Government should be participatory. Public engagement enhances the Government's effectiveness and improves the quality of its decisions. Knowledge is widely dispersed in society, and public officials benefit from having access to that dispersed knowledge. Executive departments and agencies should offer Americans increased opportunities to participate in policymaking and to provide their Government with the benefits of their collective expertise and information. Executive departments and agencies should also solicit public input on how we can increase and improve opportunities for public participation in Government.

Government should be collaborative. Collaboration actively engages Americans in the work of their Government. Executive departments and agencies should use innovative tools, methods, and systems to cooperate among themselves, across all levels of Government, and with nonprofit organizations, businesses, and individuals in the private sector. Executive departments and agencies should solicit public feedback to assess and improve their level of collaboration and to identify new opportunities for cooperation.

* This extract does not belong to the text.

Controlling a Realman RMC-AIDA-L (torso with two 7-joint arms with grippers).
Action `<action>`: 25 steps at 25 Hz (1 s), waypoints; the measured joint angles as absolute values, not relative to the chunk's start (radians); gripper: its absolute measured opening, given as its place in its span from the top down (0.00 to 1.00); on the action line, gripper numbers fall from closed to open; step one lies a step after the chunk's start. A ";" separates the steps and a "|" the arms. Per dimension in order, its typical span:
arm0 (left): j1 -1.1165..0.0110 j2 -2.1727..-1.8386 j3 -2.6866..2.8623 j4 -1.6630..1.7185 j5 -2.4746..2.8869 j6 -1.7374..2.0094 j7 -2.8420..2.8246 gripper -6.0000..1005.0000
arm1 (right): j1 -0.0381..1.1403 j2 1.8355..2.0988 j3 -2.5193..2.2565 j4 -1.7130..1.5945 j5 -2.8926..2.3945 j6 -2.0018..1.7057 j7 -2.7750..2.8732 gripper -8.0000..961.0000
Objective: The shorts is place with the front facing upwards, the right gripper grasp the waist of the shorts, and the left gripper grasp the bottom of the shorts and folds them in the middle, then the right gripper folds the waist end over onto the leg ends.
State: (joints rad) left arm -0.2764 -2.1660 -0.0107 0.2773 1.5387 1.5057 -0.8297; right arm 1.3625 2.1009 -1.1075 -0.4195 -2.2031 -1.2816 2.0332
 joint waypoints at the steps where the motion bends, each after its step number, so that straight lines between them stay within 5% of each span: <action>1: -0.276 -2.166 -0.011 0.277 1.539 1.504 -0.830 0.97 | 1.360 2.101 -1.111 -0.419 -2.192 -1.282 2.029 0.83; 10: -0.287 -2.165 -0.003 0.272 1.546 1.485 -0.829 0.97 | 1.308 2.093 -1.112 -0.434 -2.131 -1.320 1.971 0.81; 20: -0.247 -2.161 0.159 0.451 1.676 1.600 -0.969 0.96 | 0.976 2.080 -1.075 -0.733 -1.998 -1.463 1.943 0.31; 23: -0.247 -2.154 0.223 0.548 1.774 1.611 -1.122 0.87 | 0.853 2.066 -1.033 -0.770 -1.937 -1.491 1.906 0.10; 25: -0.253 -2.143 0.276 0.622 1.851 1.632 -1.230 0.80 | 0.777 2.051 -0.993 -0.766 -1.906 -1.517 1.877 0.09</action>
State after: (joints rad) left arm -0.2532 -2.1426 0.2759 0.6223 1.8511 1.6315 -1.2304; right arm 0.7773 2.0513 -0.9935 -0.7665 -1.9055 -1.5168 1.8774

I direct the Chief Technology Officer, in coordination with the Director of the Office of Management and Budget (OMB) and the Administrator of General Services, to coordinate the development by appropriate executive departments and agencies, within 120 days, of recommendations for an Open Government Directive, to be issued by the Director of OMB, that instructs executive departments and agencies to take specific actions implementing the principles set forth in this memorandum. The independent agencies should comply with the Open Government Directive.

This memorandum is not intended to, and does not, create any right or benefit, substantive or procedural, enforceable at law or in equity by a party against the United States, its departments, agencies, or entities, its officers, employees, or agents, or any other person.